Sequence and Features
- 10COMPATIBLE WITH RFC[10]
- 12COMPATIBLE WITH RFC[12]
- 21COMPATIBLE WITH RFC[21]
- 23COMPATIBLE WITH RFC[23]
- 25COMPATIBLE WITH RFC[25]
- 1000COMPATIBLE WITH RFC[1000]
Usage and Biology
Our project aimed to detect and chelate dietary copper as a treatment for Wilson's Disease, a copper accumulation disorder. We decided that the ideal copper chelation protein would have these properties:
- Should be able to bind multiple copper ions per peptide to increase the efficient use of cell resources.

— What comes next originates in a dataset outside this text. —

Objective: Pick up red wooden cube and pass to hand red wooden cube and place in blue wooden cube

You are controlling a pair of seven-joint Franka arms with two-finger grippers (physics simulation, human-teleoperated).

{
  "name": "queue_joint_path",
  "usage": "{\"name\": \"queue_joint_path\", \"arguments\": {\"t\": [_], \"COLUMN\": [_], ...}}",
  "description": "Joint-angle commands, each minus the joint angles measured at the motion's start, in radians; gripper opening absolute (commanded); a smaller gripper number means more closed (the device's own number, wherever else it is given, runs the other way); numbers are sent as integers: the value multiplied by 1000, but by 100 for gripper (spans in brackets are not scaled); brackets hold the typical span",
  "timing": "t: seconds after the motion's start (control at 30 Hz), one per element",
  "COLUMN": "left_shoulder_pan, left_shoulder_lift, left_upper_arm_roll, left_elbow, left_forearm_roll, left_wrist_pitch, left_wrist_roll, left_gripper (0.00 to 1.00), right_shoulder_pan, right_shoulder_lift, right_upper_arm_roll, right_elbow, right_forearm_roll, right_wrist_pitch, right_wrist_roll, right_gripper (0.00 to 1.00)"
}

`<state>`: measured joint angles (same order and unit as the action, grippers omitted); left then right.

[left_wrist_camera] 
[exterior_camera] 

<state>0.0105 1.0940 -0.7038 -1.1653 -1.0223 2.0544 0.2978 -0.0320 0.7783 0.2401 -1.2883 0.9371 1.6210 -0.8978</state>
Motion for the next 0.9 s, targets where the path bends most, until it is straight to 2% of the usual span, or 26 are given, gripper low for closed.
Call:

- They should be from the prokaryotic domain because eukaryotic proteins can have expression issues in Escherichia coli.
MymT is a small prokaryotic metallothein discovered in Mycobacterium tuberculosis by Gold et al.(1). It is believed that the protein may help the bacterium survive copper toxicity.
MymT is believed to bind up to 7 copper ions but has a preference for 4-6.(1)
(1) Ben Gold, Haiteng Deng, Ruslana Bryk, Diana Vargas, David Eliezer, Julia Roberts, Xiuju Jiang, & Carl Nathan (2009) “Identification of a Copper-Binding Metallothionein in Pathogenic Mycobacteria” Nat Chem Biol. 2008 October ; 4(10): 609–616. doi:10.1038/nchembio.109.